Before the personal organiser and the smartphone everyone had a diary, and in the early 20th century they came in all shapes and sizes. As well as ordinary diaries, specialist diaries were produced for everyone from clergymen to motorists and Boy Scouts to wireless enthusiasts
The ordinary diaries could be tiny, such as ‘Asprey’s Jotting Diary’ and ‘Debrett’s Waistcoat Pocket Diary’ which both only had enough space per day for very brief notes in small handwriting, through more elaborate styles with two indexes up to the one-page-a-day desk diaries.
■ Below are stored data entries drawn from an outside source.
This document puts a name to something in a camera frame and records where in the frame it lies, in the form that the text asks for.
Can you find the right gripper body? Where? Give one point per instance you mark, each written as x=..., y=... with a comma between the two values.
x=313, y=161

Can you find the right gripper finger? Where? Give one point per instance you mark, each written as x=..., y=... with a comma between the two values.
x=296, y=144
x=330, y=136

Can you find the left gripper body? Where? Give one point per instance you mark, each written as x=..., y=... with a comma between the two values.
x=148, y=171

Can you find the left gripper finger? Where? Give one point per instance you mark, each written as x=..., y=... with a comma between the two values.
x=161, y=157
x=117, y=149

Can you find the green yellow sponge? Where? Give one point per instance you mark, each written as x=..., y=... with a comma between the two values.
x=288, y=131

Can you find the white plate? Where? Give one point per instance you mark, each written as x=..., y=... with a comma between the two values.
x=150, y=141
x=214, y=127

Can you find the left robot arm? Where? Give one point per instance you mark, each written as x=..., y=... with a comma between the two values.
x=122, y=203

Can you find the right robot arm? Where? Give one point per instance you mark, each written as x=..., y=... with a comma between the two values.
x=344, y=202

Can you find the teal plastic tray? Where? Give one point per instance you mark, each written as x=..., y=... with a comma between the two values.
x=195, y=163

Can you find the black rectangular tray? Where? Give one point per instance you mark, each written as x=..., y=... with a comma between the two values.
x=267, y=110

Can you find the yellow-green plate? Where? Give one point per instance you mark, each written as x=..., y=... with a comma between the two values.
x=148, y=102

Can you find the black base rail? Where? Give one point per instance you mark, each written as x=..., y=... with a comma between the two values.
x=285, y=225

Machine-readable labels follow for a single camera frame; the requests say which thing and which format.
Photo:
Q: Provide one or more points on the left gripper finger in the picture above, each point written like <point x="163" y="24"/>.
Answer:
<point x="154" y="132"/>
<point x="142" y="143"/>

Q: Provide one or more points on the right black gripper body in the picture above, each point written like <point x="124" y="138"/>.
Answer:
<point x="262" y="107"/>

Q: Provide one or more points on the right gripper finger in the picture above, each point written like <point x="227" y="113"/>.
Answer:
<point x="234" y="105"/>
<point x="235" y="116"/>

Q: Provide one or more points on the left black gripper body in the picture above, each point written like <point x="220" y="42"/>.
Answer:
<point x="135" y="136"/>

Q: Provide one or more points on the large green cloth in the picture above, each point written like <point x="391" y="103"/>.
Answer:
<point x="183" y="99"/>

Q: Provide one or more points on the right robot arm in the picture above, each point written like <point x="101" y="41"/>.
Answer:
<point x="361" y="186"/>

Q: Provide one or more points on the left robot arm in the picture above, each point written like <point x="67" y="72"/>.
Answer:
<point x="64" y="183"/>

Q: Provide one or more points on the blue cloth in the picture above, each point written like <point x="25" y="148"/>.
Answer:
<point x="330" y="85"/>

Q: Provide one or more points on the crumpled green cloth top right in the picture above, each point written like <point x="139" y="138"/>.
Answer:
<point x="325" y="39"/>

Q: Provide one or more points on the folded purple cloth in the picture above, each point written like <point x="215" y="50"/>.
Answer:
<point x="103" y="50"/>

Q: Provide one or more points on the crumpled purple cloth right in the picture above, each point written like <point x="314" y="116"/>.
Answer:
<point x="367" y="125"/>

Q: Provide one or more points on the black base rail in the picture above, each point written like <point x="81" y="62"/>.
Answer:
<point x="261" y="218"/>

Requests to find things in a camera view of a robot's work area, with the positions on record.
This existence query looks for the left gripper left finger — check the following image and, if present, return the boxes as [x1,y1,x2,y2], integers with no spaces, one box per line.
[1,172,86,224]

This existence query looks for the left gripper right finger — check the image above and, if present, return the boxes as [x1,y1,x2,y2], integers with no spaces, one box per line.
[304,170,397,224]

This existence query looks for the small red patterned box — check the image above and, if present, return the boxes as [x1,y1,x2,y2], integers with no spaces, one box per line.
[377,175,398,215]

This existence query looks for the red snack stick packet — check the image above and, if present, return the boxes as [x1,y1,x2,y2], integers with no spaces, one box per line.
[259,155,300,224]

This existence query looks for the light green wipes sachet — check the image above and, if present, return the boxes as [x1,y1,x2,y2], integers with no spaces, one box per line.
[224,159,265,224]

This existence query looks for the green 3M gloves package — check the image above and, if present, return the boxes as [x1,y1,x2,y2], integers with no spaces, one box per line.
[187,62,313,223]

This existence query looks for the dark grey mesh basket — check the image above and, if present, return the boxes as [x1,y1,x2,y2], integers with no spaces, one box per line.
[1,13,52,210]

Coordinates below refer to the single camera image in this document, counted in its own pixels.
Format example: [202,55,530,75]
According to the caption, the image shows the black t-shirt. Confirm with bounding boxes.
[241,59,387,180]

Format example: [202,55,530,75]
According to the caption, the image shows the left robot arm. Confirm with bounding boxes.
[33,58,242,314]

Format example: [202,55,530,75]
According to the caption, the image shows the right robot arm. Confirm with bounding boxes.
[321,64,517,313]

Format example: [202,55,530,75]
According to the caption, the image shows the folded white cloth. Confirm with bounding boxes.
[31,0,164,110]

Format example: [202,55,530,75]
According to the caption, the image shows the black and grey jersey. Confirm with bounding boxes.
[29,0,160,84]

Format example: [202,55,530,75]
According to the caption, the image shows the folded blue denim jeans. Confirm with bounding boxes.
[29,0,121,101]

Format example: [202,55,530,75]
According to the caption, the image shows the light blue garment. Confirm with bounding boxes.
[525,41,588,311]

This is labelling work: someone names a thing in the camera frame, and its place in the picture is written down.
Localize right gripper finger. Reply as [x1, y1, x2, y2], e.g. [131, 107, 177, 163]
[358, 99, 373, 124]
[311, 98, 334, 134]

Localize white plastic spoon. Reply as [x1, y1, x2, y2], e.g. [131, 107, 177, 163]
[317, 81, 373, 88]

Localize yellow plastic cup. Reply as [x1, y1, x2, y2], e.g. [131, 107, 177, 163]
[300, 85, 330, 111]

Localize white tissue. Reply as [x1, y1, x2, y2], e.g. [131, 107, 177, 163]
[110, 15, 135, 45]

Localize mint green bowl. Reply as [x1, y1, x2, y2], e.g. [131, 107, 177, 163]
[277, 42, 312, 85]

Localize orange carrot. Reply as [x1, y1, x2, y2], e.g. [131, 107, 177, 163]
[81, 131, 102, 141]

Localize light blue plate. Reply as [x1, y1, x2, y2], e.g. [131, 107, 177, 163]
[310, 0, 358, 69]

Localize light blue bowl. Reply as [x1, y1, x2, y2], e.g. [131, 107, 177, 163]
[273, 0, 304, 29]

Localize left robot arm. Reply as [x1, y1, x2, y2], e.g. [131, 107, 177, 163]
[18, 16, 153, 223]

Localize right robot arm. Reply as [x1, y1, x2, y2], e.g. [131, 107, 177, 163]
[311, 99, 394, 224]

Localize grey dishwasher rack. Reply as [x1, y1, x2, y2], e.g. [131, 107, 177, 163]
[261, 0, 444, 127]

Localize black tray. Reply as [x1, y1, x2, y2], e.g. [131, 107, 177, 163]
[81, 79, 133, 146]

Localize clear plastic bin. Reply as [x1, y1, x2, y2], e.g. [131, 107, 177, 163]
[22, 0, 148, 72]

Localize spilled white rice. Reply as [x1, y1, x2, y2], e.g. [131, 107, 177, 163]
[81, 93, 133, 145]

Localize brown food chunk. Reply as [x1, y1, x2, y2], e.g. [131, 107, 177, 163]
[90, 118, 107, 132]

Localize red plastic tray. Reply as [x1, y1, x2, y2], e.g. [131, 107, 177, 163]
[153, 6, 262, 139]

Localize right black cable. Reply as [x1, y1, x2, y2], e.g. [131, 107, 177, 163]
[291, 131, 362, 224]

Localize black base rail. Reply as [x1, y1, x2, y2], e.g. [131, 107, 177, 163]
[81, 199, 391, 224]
Two of the most prolific publishers were Onoto who produced ‘families’ of diaries, the same diary in a variety of sizes, and Charles Letts who published series of diaries such as the Quikref to cover all types of hobbies. These would contain a lot of information of use to the gardener or motorist as well as the diary. Sometimes the diary section would be almost an afterthought such as in the ‘Surveyors and Auctioneers tables, with a diary’. Clergymen were well catered for, with the Society for Promoting Christian Knowledge and the Religious Tract Society both producing diaries, almanacks, engagement books and pocket books. Children had their own diaries – Boy Scout and Girl Guide diaries were published by James Brown in Glasgow, and cost 1/- (5p.) in 1924, so they made worthwhile Christmas or birthday presents and were not just stocking fillers, while Letts produced one based on “Chums”, a popular children’s magazine.
An interesting hybrid was the ‘kalendar’, such as the ‘From friend to friend kalendar’, the ‘Shakespeare kalendar’ and collections of seasonal or religious poetry and quotations such as the ‘Kindness kalendar’ by Amy Julia Green-Armytage, and ’Rosemary for remembrance’ by the author known as A. R. G. These were published annually and would have two pages for each month, the left-hand one with poems or quotations, the right-hand one with the days of the month. Given their decoration, the Green-Armytage ones had mother-of-pearl insets on the cover and the ones by A. R. G. delicately coloured floral designs, and the fact that there was no space to write anything, these must have been produced more as keepsakes than diaries.